Sample 2 with the following: [3, 2, 1, 2, 1, 7], to simulate the process over linear detection.
Int move by process simulation to the number of records (i.e., the number of increments required) operation.
step1: Insert 3:
Because the position 3 is empty, so you can directly into the 3. (At this array into a figure, red this time of change)

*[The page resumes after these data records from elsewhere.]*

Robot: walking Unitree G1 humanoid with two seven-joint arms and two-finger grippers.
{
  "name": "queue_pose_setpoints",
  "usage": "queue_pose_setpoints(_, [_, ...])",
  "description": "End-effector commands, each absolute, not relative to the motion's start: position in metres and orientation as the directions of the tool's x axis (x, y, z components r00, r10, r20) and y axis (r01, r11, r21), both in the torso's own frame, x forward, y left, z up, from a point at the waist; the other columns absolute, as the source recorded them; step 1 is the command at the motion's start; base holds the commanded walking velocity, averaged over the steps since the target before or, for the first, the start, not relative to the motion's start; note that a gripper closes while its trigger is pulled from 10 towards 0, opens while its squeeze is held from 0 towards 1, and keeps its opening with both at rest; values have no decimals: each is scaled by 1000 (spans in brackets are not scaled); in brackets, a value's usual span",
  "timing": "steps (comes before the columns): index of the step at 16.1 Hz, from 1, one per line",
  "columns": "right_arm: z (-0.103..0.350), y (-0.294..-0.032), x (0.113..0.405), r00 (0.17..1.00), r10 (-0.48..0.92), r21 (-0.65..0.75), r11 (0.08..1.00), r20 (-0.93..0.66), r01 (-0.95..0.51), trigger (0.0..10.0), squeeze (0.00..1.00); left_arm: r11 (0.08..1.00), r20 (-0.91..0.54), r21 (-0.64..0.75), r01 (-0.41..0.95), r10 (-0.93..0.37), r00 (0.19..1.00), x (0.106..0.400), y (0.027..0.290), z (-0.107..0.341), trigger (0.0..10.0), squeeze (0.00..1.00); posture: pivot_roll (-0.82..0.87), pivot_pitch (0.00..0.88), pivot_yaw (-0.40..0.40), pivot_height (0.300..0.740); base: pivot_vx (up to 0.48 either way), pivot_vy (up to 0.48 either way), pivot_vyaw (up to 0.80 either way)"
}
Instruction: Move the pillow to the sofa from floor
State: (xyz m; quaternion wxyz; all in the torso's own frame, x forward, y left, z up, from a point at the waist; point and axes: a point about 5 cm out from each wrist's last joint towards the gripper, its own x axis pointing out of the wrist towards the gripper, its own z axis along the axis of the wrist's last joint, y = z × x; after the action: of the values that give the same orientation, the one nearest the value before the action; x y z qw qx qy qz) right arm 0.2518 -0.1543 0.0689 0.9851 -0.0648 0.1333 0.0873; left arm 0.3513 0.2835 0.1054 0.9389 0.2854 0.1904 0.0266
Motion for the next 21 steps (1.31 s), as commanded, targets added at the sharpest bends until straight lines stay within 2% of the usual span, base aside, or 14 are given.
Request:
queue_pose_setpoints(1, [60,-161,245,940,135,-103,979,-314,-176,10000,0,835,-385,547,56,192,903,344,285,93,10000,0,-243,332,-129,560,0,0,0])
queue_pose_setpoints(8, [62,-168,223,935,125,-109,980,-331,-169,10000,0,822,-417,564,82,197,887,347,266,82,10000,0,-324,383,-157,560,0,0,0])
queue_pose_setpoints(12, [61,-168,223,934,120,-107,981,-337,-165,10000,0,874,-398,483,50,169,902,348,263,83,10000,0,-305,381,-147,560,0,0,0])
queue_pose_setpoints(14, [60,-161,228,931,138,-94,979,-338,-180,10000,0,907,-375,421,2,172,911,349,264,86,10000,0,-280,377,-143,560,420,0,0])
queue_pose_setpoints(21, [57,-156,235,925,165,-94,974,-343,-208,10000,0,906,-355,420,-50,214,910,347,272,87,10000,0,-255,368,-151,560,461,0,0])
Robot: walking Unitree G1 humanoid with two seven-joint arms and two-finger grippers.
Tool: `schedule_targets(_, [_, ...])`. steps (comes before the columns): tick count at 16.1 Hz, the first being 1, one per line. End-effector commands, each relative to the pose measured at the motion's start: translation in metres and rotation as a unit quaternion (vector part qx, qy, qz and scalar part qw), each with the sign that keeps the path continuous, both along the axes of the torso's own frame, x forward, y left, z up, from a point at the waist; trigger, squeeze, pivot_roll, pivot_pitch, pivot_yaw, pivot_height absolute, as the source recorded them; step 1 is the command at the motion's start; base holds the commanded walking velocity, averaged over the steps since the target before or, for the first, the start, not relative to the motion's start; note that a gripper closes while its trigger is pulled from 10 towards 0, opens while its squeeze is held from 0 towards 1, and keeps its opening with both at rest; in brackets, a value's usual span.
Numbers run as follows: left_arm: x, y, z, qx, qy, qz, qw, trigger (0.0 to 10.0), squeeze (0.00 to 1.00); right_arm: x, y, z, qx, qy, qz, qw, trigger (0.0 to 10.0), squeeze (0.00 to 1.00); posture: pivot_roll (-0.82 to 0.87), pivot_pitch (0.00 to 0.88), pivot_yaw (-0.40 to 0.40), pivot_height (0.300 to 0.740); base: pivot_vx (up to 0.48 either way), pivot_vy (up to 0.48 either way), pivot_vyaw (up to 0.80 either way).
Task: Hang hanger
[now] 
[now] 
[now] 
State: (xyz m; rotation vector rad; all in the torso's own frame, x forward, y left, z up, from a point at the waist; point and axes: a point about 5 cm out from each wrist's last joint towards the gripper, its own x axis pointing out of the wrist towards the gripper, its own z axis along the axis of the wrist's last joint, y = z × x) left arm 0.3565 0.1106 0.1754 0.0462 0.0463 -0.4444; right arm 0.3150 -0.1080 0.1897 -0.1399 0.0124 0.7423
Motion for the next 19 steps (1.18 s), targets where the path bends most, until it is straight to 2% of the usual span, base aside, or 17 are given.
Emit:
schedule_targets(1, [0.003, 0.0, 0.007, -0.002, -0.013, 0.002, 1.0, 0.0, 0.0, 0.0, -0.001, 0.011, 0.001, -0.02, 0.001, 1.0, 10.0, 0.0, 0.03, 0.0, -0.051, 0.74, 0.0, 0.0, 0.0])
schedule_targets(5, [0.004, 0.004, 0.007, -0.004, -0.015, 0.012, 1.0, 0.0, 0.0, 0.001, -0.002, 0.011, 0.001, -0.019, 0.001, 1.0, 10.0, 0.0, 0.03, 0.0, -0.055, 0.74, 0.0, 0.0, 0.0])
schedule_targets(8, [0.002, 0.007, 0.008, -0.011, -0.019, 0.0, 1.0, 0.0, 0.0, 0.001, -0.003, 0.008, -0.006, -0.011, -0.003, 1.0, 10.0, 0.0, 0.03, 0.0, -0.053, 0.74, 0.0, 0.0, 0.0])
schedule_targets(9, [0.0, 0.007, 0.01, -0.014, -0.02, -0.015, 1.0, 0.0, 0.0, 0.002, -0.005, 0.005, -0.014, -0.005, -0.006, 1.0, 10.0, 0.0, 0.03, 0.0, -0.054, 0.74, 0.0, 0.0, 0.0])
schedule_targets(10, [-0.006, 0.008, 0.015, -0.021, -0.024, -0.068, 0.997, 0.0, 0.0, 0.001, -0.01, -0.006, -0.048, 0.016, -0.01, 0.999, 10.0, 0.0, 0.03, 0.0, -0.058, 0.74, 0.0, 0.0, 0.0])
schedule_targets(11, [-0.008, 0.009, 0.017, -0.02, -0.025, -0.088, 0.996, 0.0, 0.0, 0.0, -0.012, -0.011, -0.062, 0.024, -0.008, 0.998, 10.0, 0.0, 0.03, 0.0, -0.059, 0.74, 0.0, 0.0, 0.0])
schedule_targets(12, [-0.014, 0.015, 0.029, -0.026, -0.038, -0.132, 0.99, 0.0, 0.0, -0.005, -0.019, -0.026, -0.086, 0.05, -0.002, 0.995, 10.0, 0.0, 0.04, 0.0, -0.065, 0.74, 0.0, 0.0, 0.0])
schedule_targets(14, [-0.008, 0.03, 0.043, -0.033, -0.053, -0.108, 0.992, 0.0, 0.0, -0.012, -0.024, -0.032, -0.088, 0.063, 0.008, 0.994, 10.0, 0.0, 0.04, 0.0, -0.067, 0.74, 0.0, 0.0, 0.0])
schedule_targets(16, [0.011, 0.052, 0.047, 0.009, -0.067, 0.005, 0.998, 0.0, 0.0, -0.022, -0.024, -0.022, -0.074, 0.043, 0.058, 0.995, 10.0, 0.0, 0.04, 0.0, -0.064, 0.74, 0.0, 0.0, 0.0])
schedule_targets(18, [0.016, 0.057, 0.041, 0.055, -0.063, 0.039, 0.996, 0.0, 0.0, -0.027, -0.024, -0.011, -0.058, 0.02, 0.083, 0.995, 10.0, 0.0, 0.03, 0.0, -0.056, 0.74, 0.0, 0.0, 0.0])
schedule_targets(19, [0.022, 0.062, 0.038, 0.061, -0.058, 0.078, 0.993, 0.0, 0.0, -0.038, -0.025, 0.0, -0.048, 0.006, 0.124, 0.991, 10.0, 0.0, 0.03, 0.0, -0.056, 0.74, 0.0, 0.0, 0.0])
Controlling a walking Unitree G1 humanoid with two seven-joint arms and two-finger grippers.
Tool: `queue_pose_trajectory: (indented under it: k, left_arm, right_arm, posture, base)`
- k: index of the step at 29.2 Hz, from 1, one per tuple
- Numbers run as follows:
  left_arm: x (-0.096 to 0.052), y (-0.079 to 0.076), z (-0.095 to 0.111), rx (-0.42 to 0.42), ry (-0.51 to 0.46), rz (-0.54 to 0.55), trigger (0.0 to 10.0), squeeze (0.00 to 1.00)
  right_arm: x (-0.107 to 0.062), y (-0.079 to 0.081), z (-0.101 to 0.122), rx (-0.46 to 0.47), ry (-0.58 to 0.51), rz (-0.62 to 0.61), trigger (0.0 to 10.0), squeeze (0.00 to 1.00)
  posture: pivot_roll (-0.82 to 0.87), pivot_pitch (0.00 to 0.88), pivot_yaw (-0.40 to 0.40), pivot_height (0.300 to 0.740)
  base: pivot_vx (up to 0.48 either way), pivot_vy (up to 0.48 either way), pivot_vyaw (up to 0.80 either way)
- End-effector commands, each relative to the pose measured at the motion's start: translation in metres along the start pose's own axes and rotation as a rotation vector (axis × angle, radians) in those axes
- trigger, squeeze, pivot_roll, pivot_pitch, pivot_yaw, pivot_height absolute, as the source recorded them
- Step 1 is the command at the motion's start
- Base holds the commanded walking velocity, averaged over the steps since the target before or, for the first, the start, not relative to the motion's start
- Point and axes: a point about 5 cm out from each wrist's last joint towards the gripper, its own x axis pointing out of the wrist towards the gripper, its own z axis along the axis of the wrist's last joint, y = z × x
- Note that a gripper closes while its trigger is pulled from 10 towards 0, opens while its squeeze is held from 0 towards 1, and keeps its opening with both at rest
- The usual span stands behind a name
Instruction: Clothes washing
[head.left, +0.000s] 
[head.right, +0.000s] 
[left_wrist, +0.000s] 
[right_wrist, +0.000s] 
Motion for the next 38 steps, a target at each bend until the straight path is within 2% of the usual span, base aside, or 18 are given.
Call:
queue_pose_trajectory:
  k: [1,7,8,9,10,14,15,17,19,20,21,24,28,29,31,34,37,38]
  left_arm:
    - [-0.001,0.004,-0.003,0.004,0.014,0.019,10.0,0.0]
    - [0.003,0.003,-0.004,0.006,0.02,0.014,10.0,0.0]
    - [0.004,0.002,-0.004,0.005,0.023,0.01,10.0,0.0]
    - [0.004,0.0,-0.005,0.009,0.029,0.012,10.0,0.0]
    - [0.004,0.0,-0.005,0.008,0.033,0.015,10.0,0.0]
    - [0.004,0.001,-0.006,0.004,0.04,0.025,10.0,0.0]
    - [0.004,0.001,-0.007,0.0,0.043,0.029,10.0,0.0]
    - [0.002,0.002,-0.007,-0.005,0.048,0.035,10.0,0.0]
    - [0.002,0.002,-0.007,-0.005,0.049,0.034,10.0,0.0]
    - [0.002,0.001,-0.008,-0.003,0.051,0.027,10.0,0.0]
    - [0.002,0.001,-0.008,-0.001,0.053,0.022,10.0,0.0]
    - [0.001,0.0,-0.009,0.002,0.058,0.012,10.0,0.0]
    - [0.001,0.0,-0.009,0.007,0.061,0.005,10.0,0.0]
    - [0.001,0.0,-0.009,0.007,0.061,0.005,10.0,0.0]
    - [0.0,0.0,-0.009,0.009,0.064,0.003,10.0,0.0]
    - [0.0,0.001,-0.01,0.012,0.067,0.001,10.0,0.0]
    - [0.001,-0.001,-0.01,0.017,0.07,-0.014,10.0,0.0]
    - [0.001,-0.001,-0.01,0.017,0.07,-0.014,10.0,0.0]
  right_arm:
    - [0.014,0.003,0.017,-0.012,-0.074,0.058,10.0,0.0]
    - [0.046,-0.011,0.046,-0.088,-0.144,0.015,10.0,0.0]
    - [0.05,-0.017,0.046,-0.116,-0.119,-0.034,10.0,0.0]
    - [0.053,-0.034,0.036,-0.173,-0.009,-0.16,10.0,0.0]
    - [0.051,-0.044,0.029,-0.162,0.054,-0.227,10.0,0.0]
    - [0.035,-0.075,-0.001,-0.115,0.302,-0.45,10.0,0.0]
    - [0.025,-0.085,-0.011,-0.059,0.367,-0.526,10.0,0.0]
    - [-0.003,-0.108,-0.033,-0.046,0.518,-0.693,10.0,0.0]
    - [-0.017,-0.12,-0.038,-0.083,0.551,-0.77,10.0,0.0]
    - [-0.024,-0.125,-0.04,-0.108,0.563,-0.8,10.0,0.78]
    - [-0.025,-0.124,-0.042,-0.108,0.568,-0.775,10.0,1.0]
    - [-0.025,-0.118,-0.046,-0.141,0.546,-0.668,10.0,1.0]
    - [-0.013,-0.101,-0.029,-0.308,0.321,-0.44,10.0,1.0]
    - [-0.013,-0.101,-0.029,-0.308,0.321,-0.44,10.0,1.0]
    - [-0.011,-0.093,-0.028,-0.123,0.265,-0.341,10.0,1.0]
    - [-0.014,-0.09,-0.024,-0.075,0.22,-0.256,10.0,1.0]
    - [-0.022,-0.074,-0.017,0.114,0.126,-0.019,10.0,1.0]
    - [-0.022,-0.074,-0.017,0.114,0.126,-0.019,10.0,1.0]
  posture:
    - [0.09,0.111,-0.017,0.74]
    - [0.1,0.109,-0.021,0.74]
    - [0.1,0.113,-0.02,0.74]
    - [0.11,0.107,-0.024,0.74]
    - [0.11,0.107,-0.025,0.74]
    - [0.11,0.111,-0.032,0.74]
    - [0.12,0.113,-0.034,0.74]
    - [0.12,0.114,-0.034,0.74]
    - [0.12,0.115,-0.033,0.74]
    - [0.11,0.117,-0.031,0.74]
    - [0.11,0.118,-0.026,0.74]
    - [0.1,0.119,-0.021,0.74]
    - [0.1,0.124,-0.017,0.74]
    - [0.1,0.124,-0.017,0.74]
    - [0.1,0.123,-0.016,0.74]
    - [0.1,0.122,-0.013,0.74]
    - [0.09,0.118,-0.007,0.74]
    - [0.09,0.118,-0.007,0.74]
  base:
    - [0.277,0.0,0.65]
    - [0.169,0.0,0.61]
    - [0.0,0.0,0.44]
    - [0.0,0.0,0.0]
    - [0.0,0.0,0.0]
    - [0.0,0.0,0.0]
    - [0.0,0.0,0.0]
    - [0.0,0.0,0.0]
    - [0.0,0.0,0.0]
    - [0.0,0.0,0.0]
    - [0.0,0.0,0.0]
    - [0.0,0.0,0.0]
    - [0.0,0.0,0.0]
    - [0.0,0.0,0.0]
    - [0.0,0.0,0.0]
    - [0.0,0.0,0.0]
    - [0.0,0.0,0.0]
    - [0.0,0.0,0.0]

move = 0 remains unchanged;
step2: Insert 2:
Because the position 2 is empty, so you can directly into the 2. (At this array into a figure, red this time of change)
move = 0 remains unchanged;
Step3: 1 insert:
Because position 1 is empty, so you can directly into the 1. (At this array into a figure, red this time of change)
move = 0 remains unchanged;
Step4: Insert 2:
At this point we have found 2 position value, so continue probing backwards until you find the space 4, then 2 to 4 maps.
⚠️ and! ! We want to just walk the path of 2-> 3-> 4 compression, ie their values are set based sub detected vacancy 4 (the next time will be from 4 to detect directly back to find a ~ ~).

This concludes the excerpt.